In 1986, former California state legislator John Vasconcellos established the “Task Force to Promote Self-Esteem and Personal and Social Responsibility.”
This prompted a three-year, twenty-five-member investigation into the effect self-esteem has on society. The task force’s records consist of five and one-half cubic feet of textual material and five cubic feet of audiovisual material covering the years 1987 to 1990. (A cubic foot is the space occupied by a cube with one-foot width, length and height).
Cartoonist Garry Trudeau lampooned the effort in his Doonesbury comic strip, calling it “the embodiment of California wackiness.”
Not everyone got the joke.
The task force, which operated from 1987 to 1990, was a serious, or at least expensive, enterprise. It looked at the role of self-esteem in various areas, from crime and violence to academic failure and responsible citizenship.
The commission’s final report, released in 1990, became the best-selling state document of all time, selling 60,000 copies.
Casual Links Between Self-Esteem And Success
Even without finding causal links between self-esteem and success, proponents of this movement advocated abolishing IQ testing, tracking in public schools, and class ranking.
The movement gave birth to the everybody-gets-a-trophy mindset that society must adopt in order, advocates said, to avoid scarring underperforming children.
Without question, a correlation between self-esteem and success exists, but no one proved causality. In other words, people who do well in school, sports, or business often exhibit signs they possess high self-esteem, but no proof exists that the high self-esteem causes the success.

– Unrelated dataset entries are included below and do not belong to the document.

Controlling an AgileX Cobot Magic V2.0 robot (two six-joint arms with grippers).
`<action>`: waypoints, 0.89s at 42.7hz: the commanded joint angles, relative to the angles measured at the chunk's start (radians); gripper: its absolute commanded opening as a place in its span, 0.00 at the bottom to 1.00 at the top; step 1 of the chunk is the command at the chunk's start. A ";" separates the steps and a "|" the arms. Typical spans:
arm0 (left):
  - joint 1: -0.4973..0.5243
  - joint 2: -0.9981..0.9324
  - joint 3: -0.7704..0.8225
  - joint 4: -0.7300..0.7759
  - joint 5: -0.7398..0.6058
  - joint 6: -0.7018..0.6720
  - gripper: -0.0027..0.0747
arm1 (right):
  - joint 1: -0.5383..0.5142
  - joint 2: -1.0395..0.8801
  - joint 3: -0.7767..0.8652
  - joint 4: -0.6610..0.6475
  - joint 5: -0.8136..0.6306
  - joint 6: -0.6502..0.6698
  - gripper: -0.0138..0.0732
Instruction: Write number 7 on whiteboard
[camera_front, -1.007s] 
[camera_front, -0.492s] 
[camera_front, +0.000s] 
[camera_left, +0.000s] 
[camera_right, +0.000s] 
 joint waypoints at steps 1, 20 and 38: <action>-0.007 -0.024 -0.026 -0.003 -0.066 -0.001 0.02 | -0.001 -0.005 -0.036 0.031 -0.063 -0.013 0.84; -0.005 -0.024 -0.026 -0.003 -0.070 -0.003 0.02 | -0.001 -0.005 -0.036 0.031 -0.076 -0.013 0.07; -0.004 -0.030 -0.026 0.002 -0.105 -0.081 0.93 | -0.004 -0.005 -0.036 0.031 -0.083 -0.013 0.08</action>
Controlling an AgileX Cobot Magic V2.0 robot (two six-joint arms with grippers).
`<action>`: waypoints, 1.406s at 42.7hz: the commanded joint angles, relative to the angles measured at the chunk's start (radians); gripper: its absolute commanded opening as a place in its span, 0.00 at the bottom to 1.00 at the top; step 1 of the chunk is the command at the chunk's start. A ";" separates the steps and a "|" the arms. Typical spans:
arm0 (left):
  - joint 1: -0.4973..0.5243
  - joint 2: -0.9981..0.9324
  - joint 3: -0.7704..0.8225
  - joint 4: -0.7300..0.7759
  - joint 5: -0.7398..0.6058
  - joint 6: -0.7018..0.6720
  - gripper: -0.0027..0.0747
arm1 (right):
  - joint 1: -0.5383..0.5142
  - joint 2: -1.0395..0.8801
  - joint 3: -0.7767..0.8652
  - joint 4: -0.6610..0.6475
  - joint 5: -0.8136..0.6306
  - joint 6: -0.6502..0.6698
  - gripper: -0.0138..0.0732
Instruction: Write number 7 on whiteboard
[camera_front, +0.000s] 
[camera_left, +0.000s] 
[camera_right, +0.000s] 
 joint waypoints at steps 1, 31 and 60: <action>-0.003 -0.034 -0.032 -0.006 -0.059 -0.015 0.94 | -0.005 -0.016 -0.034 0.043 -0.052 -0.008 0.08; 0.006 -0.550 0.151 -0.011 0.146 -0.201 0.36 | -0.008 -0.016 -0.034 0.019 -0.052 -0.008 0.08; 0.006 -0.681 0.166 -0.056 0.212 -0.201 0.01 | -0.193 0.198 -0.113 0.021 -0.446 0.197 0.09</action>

In fact, evidence exists to the contrary.
Does your inner voice lie to you?
Probably.
It has before.
That’s why we need trusted advisors, friends, and family members to help us separate the duck from the quack.
We shouldn’t give license to those who want to offer unsolicited feedback, but neither should we deny ourselves the benefit of alternative perspectives. Good conversations with the right people help.